Saturday, August 30, 2008

Naked

I went to a store today and wore a t-shirt with very short sleeves and jogging-trousers somewhat thight-fitted and just below the knee in length. Not an outfit I would wear going to work or to the city, but more of an at-home-outfit I use at home and when going to a store where I drive up to the door and go straight in. Comfortable clothes. Strolling through the store I suddenly saw a Muslim lady with an hijab and long sleeves and long skirt, and I felt almost naked… I felt an urgent need to go home and cover myself somewhat more. If I had wore a t-shirt with half sleeves and a long skirt, I doubt that I would’ve felt the same nakedness.

I’m not a muslim, and I don’t feel a need (or calling) to cover that much, but seeing the Muslim woman and feeling the nakedness - it made me think about which one of us is the most liberated woman… me dressing in fitted clothing showing all my bumps and lumps and bare arms, or her covered and modest, hiding her body under loose fitted clothing. I know that I didn’t feel good in the clothes I wore, all though they were comfortable (stretchable material).

I feel it is due time I start to wear more modest clothing, thus practicing what I believe is true… But a problem arises - what to do with the half-modest clothes I already have? I can’t afford to give away almost all of my clothes in order to buy new more modest ones. Almost all my skirts are just below the knee, and my t-shirts are tight fitting, because I’ve tried to look smaller by not hiding myself under large “tents”… Have I felt comfortable? No - because I’ve been very body conscious, and disliked myself because of my stomach, large breasts and generally large body… And I have probably attracted attention to my body by wearing these clothes.
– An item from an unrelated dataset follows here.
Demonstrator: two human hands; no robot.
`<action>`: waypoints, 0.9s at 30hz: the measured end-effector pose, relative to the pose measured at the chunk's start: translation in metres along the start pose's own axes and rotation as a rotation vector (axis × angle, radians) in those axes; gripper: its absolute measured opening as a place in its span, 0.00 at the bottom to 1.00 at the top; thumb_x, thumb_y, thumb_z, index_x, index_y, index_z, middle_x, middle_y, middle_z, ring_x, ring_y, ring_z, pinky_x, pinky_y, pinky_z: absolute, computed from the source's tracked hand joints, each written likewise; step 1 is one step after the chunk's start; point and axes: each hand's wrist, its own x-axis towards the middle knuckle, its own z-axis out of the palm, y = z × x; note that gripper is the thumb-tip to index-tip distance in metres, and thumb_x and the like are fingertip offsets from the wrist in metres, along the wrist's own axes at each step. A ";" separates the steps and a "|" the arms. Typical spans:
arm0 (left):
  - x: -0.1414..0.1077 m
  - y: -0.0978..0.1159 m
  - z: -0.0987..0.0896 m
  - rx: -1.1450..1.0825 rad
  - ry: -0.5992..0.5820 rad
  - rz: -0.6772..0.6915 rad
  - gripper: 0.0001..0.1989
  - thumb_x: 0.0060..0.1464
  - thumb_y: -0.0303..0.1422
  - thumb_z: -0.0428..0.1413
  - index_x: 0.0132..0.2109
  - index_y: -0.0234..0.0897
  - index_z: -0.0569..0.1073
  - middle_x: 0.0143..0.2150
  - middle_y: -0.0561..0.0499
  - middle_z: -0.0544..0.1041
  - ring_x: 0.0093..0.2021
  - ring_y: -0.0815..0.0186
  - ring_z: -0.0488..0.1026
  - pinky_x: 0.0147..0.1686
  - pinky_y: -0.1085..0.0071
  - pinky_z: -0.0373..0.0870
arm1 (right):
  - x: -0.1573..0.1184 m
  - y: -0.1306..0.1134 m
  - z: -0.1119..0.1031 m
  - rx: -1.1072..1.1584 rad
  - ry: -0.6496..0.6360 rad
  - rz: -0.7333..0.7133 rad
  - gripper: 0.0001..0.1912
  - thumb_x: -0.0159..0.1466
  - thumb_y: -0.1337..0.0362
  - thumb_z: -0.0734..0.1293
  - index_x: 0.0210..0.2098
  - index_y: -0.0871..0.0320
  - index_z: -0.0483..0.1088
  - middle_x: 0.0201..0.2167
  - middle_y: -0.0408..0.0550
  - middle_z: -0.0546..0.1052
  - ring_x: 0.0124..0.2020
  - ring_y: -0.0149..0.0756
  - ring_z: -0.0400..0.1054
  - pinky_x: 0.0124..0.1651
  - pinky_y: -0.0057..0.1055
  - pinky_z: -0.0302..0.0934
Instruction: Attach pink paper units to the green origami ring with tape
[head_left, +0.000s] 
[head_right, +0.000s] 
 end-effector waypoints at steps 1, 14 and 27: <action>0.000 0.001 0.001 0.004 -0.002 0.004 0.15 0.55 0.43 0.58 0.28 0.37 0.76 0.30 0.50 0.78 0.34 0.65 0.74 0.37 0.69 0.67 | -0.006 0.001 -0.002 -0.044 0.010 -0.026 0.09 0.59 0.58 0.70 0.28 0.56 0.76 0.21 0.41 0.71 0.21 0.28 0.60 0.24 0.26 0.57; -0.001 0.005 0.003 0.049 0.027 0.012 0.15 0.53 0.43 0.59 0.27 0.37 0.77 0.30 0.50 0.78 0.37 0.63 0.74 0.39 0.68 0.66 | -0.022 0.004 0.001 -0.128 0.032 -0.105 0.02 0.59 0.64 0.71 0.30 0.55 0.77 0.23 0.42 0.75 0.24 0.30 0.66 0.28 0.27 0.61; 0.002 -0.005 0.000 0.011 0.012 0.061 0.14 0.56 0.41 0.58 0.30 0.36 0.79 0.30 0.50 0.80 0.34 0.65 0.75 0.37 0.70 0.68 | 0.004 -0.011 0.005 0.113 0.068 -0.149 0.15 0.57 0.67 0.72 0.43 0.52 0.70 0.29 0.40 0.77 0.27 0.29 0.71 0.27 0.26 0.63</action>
Can wearing thights under the knee-length skirt make the outfit modest?

Monday, August 25, 2008

Homemaker according to God's will

4 that they admonish the young women to love their husbands, to love their children, 5 to be discreet, chaste, homemakers, good, obedient to their own husbands, that the word of God may not be blasphemed. (Titus 2 (New King James Version))

I’m trying to live according to this, but I’ve only just started on this journey of becoming a “Titus 2 woman”. Due to my father being a psycho-/sociopat (what is the difference?) treating me as his servant, over time I built a lot of anger inside me, and I’ve been determined to not let anyone boss me around like he did. This resulted in me letting my husband do all the housework, cooking and so on. I sought to do less than him, afraid of him becoming my household slave master, like my father was, if I showed him that I too could do some housework. But as my husband is in all manners different from my father (except in the fact that they’re both men), I have nothing to fear.
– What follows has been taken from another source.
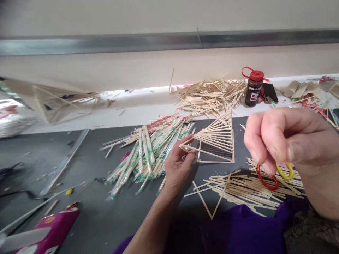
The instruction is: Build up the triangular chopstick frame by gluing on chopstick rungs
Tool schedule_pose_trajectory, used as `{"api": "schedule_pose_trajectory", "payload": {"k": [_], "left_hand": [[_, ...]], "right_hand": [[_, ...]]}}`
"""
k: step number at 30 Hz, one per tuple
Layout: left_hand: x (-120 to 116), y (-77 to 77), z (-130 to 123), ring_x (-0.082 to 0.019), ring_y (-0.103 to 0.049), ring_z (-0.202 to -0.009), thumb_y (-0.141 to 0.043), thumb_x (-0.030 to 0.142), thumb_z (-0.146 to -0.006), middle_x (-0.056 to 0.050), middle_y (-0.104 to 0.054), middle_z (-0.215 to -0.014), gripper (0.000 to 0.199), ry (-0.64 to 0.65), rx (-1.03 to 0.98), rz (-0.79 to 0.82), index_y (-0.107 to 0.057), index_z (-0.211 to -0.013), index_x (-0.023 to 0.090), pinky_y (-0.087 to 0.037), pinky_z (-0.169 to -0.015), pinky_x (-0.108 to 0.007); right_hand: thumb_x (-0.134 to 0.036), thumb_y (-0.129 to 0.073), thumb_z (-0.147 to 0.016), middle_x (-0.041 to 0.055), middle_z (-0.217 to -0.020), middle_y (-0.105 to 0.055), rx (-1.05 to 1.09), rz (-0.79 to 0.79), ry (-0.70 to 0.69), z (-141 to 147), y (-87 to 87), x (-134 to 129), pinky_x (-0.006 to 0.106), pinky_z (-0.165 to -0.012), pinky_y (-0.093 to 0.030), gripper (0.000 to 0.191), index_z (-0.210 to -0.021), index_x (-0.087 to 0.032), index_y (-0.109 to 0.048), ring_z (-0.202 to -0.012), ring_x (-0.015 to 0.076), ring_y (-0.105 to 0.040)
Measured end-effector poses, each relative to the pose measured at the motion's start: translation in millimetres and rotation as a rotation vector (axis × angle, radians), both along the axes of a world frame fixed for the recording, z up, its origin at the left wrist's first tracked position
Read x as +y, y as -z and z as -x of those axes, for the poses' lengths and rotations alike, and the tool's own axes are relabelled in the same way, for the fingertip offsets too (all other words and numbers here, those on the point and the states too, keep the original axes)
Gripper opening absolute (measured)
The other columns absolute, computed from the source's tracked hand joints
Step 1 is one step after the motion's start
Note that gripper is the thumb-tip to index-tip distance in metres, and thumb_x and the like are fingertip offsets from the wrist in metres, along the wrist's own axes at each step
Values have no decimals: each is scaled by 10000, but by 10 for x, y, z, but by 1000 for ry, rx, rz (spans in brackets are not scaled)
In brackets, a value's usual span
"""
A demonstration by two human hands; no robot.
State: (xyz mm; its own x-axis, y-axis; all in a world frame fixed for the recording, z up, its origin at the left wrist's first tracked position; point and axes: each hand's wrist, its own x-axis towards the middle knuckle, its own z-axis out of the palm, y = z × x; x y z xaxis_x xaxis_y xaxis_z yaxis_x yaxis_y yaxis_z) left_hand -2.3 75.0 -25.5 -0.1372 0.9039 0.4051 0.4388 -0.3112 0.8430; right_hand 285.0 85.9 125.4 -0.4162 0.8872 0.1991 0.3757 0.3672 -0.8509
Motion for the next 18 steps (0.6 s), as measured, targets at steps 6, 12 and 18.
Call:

And, in the recent year, I’ve felt as though my husband manages the household so well without me, that there’s no room for me. He’s only doing the housework because he’s kind to me, but I’ve come to think that he’s doing too much. In doing almost all the household chores, he’s pushed me out of my home in some sort. I think that the woman should be the main homemaker, the one responsible for all the household chores, and that the husband can help her by doing some housework delegated to him by the wife. I’ve seen that when my husband is away on business trips, and I’m responsible for all the household in that period, I’m proud of the work I do, and I’m doing what’s right for me. And it gives me more meaning to my life - I’m needed! I have a role to fill, I have tasks to do.
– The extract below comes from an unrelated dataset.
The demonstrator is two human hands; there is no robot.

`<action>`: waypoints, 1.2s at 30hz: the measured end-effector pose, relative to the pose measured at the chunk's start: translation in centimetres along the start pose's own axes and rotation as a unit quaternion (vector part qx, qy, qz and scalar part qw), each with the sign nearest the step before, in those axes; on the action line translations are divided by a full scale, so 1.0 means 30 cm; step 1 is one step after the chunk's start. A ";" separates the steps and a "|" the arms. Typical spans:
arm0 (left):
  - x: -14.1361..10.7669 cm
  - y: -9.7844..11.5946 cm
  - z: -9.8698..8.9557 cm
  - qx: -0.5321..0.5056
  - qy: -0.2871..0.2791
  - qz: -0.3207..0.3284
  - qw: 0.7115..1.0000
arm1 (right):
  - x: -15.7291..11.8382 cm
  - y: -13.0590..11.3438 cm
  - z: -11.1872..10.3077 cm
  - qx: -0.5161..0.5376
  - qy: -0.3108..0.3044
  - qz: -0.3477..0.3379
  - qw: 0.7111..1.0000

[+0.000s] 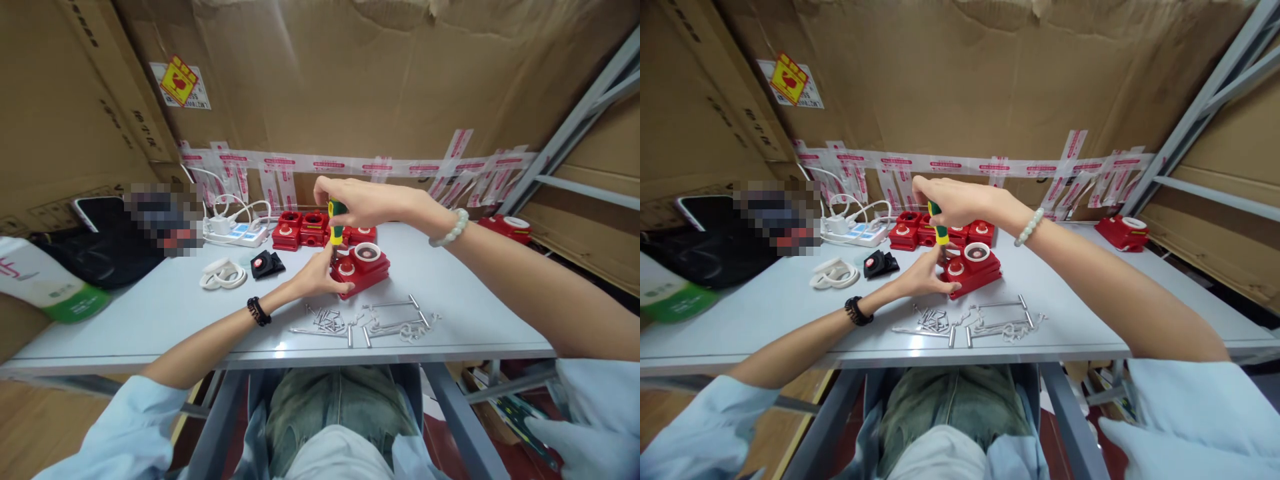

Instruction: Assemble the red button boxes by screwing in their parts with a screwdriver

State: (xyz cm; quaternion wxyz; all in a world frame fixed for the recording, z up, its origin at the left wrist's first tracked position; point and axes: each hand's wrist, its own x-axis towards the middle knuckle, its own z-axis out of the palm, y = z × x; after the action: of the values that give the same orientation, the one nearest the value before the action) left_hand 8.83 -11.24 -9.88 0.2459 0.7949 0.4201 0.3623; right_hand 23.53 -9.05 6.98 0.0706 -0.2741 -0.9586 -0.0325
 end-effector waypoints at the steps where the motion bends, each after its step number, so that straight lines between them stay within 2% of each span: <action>1: 0.000 0.000 0.000 -0.003 0.000 -0.001 1.000 | 0.000 -0.003 -0.003 0.006 -0.012 -0.004 1.000; 4: 0.000 -0.001 0.000 -0.001 0.001 -0.004 1.000 | 0.007 -0.015 0.007 -0.026 -0.016 0.064 0.997; 7: 0.001 -0.001 0.001 -0.002 0.000 -0.007 1.000 | 0.017 -0.013 0.025 -0.075 0.034 0.119 0.989; 9: 0.001 -0.001 0.002 -0.001 -0.001 -0.010 1.000 | 0.016 -0.003 0.028 -0.063 0.043 0.103 0.992; 13: 0.000 0.002 0.003 0.010 -0.002 -0.012 1.000 | -0.002 0.017 0.017 0.026 0.005 0.033 0.999; 17: -0.003 0.005 -0.016 -0.005 -0.022 -0.006 1.000 | -0.011 0.020 0.028 0.028 0.035 0.045 0.998; 21: -0.001 0.014 -0.061 -0.023 -0.056 0.011 0.998 | -0.008 0.017 0.045 0.068 0.058 0.022 0.996; 27: 0.021 0.008 -0.090 -0.005 0.002 0.011 1.000 | -0.007 0.012 0.066 0.134 0.091 0.008 0.987; 33: 0.037 -0.019 -0.071 -0.016 0.061 -0.003 0.998 | 0.000 0.031 0.143 0.183 0.186 0.037 0.965; 36: 0.042 -0.028 -0.068 -0.021 0.084 -0.028 0.996 | 0.002 0.038 0.166 0.199 0.215 0.054 0.955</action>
State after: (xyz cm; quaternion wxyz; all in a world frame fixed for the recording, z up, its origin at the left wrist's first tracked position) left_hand 7.32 -9.56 -8.75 0.2367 0.7443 0.4533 0.4296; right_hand 23.50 -7.56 2.10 0.3296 -0.2926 -0.8915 0.1046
The family is the main component of a society. That’s the Church’s teaching. The man and the wife have both important roles to fill in the family. To me, it’s difficult to understand how so many women with a family can aspire towards personal realisation through work outside of home. Of course, if one is certain that ones home and family doesn’t suffer from the outside work, one can aspire towards having a career. But that would require the woman to be some sort of super-woman, both able to be a mother, wife, homemaker, and career woman. Or, if all the housework is done by someone else, the career thing would be possible. But one still need enough energy to be a mother and a wife. Even though the Churc teaches that a marriage should be open for children, I think that some people should not have kids. It’s better for a couple pursuing their careers and not open for any other priorities, to refrain from having children, than for them to have children that are unhapy because both parents work too much.

I’m a fan of peoples’ right to choose what’s best for one self. I don’t think we should go back to the fifties where only the unmarried, or widowed women worked. But I think that more women should choose part-time work, or even quitting work for a period, in order to devote themselves to their family and children. As not all women are suited to have children, I don’t want it to become an obligation, but I think it should be a different focus in the society. We need to admire the ones devoting themselves to others, in stead of admiring ego-sentric people aspiring towards the fullfilment of their personal goals, not considering the consequences on others.